The sermons vary, but any "good" Lutheran sermon will lean on the Gospel and the Law; it really just depends.
 

jwithnell

Moderator
Staff member
Thank you for the welcome. I think the second part might be a bit unfair to general Lutheran pastors. The Lutheran churches in the USA vary from very conservative to very liberal depending on the Synod/Denomination. ELCA are very liberal, and getting more so. WELS and ELS are very conservative, LCMS is middle leaning conservative. But it likely depends even more so on the actual pastor and church, even in the ELCA one will find conservative congregations.

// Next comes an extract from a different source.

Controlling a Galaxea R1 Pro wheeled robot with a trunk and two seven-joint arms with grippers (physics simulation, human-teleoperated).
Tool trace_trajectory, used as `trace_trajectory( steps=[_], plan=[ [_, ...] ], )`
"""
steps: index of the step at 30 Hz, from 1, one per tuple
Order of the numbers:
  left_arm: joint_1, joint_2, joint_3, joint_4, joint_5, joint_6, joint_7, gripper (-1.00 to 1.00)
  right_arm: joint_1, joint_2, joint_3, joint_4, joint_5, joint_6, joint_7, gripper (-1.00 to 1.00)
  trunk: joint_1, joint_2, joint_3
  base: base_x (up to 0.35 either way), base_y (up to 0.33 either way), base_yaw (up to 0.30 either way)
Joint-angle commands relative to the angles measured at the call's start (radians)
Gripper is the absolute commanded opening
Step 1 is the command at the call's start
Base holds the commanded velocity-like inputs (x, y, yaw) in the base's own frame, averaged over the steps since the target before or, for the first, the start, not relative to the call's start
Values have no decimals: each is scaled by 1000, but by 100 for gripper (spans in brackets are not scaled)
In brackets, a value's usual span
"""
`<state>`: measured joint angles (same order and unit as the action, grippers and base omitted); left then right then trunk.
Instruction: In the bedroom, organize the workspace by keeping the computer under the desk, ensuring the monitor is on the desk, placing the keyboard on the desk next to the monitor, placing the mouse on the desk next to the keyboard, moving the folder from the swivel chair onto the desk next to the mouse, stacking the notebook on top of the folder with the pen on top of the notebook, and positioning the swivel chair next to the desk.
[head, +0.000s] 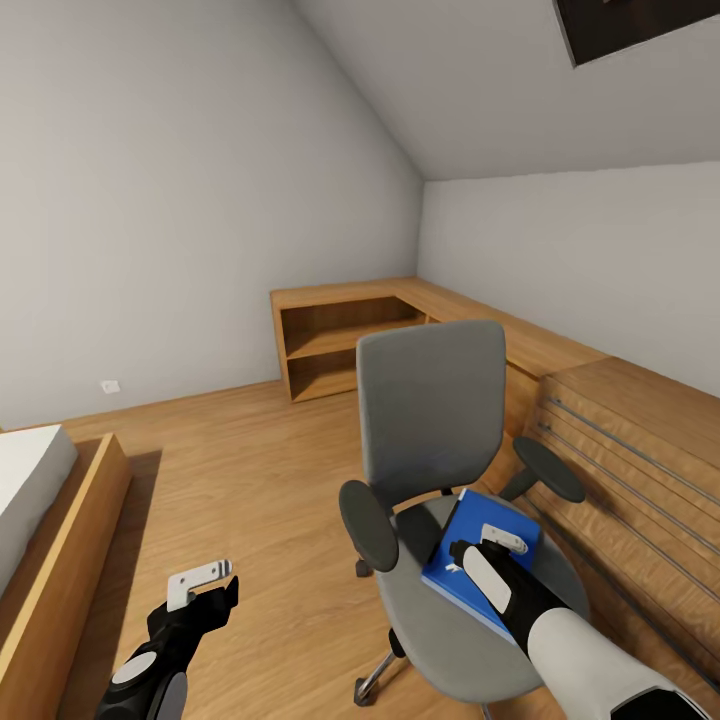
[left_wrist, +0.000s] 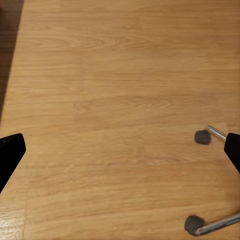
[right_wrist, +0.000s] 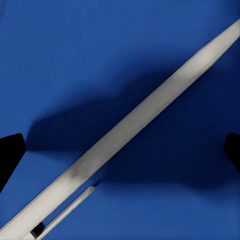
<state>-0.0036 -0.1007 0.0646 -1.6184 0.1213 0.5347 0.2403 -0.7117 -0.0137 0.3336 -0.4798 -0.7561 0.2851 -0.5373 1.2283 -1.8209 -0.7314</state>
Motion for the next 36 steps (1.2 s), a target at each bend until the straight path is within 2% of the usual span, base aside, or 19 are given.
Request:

The sermons vary, but any "good" Lutheran sermon will lean on the Gospel and the Law; it really just depends.
@Jake I meant the ELCA and should have clarified. I've attended Missouri Synod when a reformed church wasn't available. When going back to my parents' ELCA for their memorial services in Peachtree City, I was reminded yet again of the amazing musical heritage the Lutherans share.
 

dhh712

Puritan Board Freshman
Good morning! I am currently a Lutheran and member at an ELCA church. However, after that denomination continues it's lurch left and away from Biblical values I have decided that it is time to leave. Given that decision I have looked at different options available to me and started really looking at Reformed theology for the first time. My brother invited me to his church which is part of the Evangelical Presbyterian Church. We really enjoyed it and are going to keep going there, we are not 100% sure that we are going to become members, but we are leaning in that direction, but it is too early to make that decision.
Greetings, Stephen! My friend also was raised ELCA and noted it's drift from Biblical teaching (Huh. His name is Stephen too, and in Florida--what about that?!). I am glad to hear you are now attending a Bible-based church and hope you will find much blessing from the Lord therein. My own background is Catholic --> atheist then recent convert to the Reformed faith (via historical research). Looking forward to learning with you and talking with you here on the board!
 

genevabound

Puritan Board Freshman
Greetings, Stephen! My friend also was raised ELCA and noted it's drift from Biblical teaching (Huh. His name is Stephen too, and in Florida--what about that?!). I am glad to hear you are now attending a Bible-based church and hope you will find much blessing from the Lord therein. My own background is Catholic --> atheist then recent convert to the Reformed faith (via historical research). Looking forward to learning with you and talking with you here on the board!
Thanks for the warm welcome :)

I have been around the circle...Baptist/Non-Denom -- Methodist -- Catholic -- Lutheran -- Here Now. I was only nominally Baptist as it was when I was in K-8th grade at a school of that denomination, my family was really non-denominational. Methodist was when I was in high school and college as they had a great program for those age groups where I live. The Catholic sojourn was when I was married, but things took a dive spiritually for me when we divorced due to her repeated infidelity.